> [Data section]:

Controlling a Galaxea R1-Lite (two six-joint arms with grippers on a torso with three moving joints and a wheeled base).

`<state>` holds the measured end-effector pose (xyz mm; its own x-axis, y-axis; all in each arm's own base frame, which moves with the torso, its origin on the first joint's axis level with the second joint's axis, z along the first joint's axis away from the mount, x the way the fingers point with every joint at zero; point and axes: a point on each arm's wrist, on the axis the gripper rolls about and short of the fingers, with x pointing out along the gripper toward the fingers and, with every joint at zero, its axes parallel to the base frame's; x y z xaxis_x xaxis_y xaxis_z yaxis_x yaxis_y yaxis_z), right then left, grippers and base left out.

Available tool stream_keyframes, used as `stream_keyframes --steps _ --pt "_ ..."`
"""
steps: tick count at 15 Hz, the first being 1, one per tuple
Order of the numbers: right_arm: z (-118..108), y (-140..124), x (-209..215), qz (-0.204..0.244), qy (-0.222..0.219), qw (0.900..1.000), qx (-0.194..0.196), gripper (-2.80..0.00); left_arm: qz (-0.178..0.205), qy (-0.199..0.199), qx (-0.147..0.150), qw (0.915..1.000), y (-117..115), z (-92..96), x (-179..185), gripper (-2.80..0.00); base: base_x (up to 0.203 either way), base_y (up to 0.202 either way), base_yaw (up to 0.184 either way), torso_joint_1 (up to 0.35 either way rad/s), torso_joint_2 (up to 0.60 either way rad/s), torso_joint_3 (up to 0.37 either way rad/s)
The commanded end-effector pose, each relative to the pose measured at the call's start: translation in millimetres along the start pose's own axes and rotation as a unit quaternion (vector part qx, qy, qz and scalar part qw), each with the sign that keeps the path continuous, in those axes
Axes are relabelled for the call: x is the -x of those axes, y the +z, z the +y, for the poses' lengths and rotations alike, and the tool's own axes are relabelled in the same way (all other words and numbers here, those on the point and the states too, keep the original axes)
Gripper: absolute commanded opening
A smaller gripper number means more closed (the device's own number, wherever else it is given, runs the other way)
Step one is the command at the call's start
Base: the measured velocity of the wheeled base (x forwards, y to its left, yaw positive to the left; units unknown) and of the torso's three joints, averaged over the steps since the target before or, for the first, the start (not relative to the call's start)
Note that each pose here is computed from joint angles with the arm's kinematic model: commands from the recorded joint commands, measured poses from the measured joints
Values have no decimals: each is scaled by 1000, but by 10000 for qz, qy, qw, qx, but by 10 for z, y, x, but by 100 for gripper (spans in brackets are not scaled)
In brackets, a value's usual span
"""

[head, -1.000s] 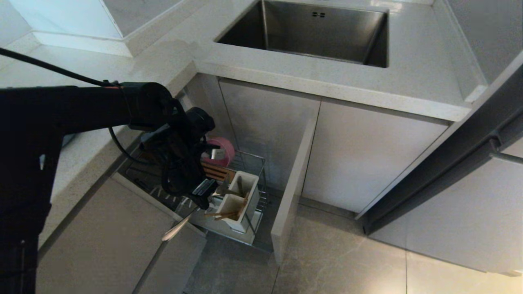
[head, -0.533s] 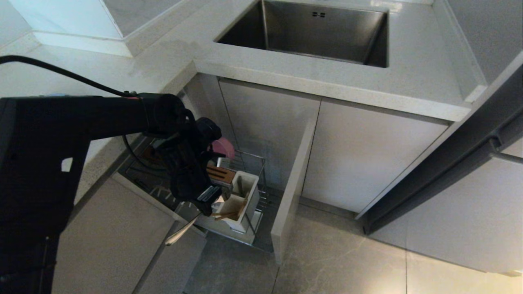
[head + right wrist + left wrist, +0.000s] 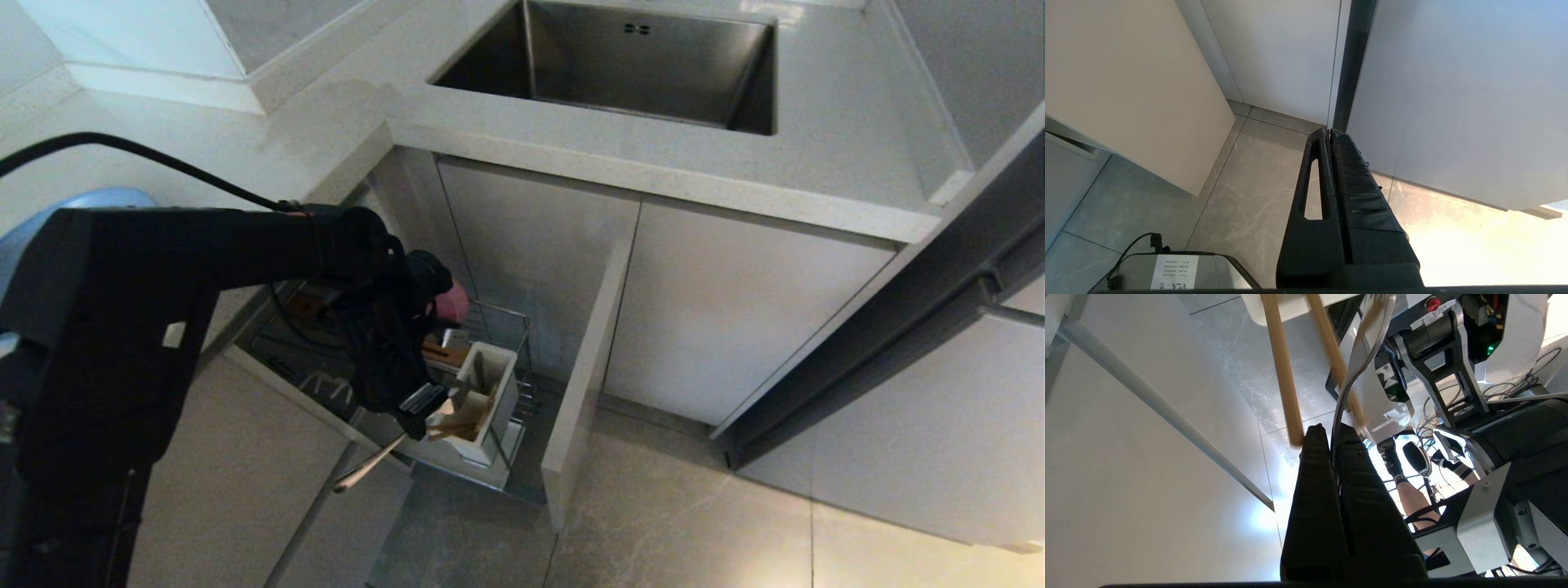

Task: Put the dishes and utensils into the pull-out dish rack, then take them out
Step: Pick up the fork and place it in the cupboard

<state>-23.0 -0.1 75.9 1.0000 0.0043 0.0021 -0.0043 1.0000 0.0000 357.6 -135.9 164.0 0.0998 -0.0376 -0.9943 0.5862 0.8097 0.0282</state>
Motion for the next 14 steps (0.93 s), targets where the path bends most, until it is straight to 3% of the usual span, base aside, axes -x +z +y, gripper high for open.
stream_keyframes --steps 1,3,4,6,7,10,12,14 --pt "0 0 -1 3 2 10000 0 -280 92 -9 6 10000 17 4 -60 -280 0 0 0 0 0 0" --pt "0 0 -1 3 2 10000 0 -280 -134 38 154 9998 24 5 13 -280 0 0 0 0 0 0" --pt "0 0 -1 5 2 10000 0 -280 -454 97 387 9982 41 9 100 -280 0 0 0 0 0 0" --pt "0 -1 -1 9 2 10000 0 -280 -1330 204 987 9860 122 26 285 -280 0 0 0 0 0 0" --pt "0 0 -1 3 2 10000 0 -280 -1523 200 1230 9805 153 34 305 -280 0 0 0 0 0 0" --pt "0 -1 -1 11 2 10000 0 -280 -1859 120 1846 9650 216 50 325 -280 0 0 0 0 0 0" --pt "0 -1 -1 10 2 10000 0 -280 -2005 88 2073 9575 243 58 336 -280 0 0 0 0 0 0" --pt "0 0 -1 3 2 10000 0 -280 -2279 51 2397 9437 290 72 363 -280 0 0 0 0 0 0"
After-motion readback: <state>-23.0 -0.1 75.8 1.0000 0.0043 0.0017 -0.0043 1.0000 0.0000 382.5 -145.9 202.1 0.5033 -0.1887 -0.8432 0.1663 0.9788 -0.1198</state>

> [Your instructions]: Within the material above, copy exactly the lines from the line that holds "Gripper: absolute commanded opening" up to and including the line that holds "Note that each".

> [Task result]:
Gripper: absolute commanded opening
A smaller gripper number means more closed (the device's own number, wherever else it is given, runs the other way)
Step one is the command at the call's start
Base: the measured velocity of the wheeled base (x forwards, y to its left, yaw positive to the left; units unknown) and of the torso's three joints, averaged over the steps since the target before or, for the first, the start (not relative to the call's start)
Note that each pose here is computed from joint angles with the arm's kinematic model: commands from the recorded joint commands, measured poses from the measured joints

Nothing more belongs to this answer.